The logistic regression is a type of regression which is used to predict an outcome which comes in a categorical form. It is widely used in biostatistics where binary reponses occur quite frequently – such as if somebody has cancer or not.

In order to keep the outcome between 0 and 1, we apply the logistic function (also called sigmoid function):

[latex]g(z) = \frac{1}{1 + exp(-z)}[/latex]

The logistic regression hypothesis is then defined as:

[latex]h_\beta(x) = g(\beta^T x)[/latex]

Logistic regressions are usually fit by maximum likelihood. The cost function we want to minize is the opposite of the log-likelihood function:

[latex]J(\beta ) = \frac{1}{m} \sum_{i=1}^m[-y_i log(h_\beta (x_i) – (1 – y_i) log(1-h_\beta (x_i))][/latex]

This imply to solve the following equation:

[latex]\frac{dJ(\beta)}{d\beta} = \frac{1}{m} \sum_{i=1}^Nx_i(h_\beta(x_i)-y_i) = 0[/latex]
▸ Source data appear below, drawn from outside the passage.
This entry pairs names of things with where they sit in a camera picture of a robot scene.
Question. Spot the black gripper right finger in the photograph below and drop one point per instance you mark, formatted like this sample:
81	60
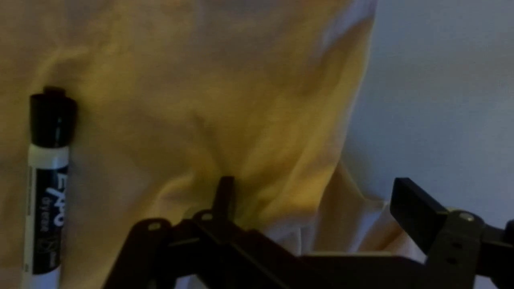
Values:
458	244

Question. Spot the cream yellow cloth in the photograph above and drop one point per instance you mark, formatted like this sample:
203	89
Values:
177	93

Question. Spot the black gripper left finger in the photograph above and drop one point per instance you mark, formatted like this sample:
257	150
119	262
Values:
156	254

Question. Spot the black dry erase marker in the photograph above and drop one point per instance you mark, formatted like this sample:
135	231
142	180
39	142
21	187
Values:
52	117
MATLAB – Logistic Regression Function

[sourcecode language=”matlab”]

function g = logit(z)

g = 1 ./ (1 + exp(-z));

end

[/sourcecode]

MATLAB – Gradient Descent Method

[sourcecode language=”matlab”]

% Initialize

X = myInputs_Normalized

Y = myOutput

% Add a column of ones for the linear intercept

X = [ones(length(y), 1) X];

% Initialize gradient descent parameters

alpha = 0.03;

iterations = 100;

beta = zeros(size(X,2), 1);

% Run gradient descent

for iteration = 1:iterations

oldBeta = beta ;

for dim = 1:length(beta)

beta(dim) = oldBeta(dim) – alpha / length(y) * sum( ((logit(X * oldBeta) – Y) .* X(:,dim) )

end

end

% Estimate the output based on inputs

EY = logit(X * beta);

[/sourcecode]